Pas un mot ! Pourtant Fillon a été très clair et c’est ce qui a fait son succès.
Etonnant cette capacité de destruction par les « pré-jugés » inhérente à tous ceux qui se prétendent de Droite et qui font oeuvre de promotion de la gauche !!!
Les propositions de Fillon sont alléchantes, mais il n’aura pas le courage d’en appliquer une seule. Il était au gouvernement avec Sarko, et a donc reculé avec lui.
Et s’il tempte quoique ce soit, alors il aura toute la gauche dans la rue, la grève des trains, ,d es postes…etc…
Il n’y a qu’une chose à faire en arrivant : Remettre en cause le syndicalisme, en reformant la constitution, supprimer les associations de gauche et les refiler à des gens de droite….Mais cela ne figure à aucun point de son programme.
Comment va-t-il faire s’il ne s’attaque pas aux syndicats en leur retirant le fincement des comités d’entreprise et provoquant d’autres élections qui permettront à des syndicats de droite de gérer cette énorme manne finacière, sans contrôle qu’est l’argent des CE ?
S’il ne désarme pas toutes ces associations de gauche, ces anti-racistes de pacotilles, le financement au cinéma de gauche….
Il sera figé. Alors il ne sert à rien.
Les seuls à avoir réduit les associations de gauche dans leurs mairies sont le FN.
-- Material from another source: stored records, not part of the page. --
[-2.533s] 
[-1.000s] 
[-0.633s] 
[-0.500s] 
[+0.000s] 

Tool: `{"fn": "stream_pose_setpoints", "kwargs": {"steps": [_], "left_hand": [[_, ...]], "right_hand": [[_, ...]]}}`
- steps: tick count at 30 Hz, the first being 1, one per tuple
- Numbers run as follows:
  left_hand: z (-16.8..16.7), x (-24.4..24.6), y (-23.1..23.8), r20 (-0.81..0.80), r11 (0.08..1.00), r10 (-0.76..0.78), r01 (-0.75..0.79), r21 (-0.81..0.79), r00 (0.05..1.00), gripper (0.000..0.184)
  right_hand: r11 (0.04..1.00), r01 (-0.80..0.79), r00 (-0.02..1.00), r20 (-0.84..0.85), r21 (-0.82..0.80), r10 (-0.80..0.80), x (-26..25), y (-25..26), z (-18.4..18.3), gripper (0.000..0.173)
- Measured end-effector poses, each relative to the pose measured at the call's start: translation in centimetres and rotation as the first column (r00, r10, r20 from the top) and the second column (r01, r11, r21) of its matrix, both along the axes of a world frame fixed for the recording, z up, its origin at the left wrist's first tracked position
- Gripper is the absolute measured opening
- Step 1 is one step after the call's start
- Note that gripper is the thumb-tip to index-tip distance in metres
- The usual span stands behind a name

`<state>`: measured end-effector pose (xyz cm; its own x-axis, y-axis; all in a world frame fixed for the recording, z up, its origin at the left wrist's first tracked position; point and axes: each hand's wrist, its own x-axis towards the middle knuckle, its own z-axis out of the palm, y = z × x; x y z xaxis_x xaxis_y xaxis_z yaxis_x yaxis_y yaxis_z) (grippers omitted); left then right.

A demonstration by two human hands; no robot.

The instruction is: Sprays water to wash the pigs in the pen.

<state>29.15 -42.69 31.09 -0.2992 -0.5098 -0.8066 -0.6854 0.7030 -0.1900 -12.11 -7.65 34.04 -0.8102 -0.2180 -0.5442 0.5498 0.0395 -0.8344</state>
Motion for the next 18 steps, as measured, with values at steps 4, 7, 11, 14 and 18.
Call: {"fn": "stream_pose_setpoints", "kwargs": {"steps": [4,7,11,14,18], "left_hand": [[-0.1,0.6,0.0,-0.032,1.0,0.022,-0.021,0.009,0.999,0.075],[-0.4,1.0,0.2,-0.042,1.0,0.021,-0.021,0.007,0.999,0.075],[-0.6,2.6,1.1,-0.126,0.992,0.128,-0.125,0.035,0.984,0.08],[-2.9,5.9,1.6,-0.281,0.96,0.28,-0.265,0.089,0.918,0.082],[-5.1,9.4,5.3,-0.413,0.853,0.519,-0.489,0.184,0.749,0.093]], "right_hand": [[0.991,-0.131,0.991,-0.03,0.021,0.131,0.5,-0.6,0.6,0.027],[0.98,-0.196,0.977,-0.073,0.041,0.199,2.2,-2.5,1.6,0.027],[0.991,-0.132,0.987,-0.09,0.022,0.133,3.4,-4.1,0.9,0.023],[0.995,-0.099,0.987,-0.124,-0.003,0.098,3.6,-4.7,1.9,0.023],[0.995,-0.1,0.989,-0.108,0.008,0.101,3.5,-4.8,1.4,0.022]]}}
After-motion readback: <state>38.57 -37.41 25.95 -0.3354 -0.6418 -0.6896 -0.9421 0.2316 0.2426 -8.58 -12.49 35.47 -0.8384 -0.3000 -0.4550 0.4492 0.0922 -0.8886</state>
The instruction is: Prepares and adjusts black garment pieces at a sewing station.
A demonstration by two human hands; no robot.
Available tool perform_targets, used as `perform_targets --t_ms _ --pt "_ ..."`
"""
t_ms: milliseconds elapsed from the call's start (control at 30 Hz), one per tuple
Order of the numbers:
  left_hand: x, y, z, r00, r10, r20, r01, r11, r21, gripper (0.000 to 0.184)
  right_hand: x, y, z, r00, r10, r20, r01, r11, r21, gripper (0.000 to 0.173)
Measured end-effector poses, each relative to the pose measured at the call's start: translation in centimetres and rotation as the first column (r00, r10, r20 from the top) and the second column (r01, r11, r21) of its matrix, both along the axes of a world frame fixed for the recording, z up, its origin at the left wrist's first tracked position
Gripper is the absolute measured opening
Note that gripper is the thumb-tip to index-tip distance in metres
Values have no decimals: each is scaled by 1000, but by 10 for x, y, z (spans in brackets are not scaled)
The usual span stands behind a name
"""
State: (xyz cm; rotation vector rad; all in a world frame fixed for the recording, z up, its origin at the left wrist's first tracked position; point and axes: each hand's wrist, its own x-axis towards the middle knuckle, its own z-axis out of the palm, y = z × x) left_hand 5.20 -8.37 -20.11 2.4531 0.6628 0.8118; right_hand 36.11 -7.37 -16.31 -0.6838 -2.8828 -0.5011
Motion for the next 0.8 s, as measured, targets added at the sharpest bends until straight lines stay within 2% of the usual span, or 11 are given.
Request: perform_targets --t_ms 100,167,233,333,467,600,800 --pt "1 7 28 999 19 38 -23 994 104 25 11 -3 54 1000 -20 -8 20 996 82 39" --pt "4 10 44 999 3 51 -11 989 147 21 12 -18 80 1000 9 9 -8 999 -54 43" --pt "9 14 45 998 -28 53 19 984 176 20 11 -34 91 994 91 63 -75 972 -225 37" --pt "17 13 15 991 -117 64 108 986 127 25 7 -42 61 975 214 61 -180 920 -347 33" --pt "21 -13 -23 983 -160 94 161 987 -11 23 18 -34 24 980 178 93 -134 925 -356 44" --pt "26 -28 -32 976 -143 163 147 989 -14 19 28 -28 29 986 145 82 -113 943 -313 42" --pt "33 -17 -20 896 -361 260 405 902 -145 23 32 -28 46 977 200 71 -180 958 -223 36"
A Droite tout le monde attendait la même chose, les militants se frottaient les mains de pouvoir accéder aux énormes subventions,voitures de fonction, beaux bureaux, et belle rémunérations des permanents—– rien, elles sont reparties dans les poches de la gauche.
A droite quand tu es militant tu as droit au Bénévolat !!!!
A gauche quand tu es militant tu as droit au pactole !!
Même quand c’est la droite qui gagne.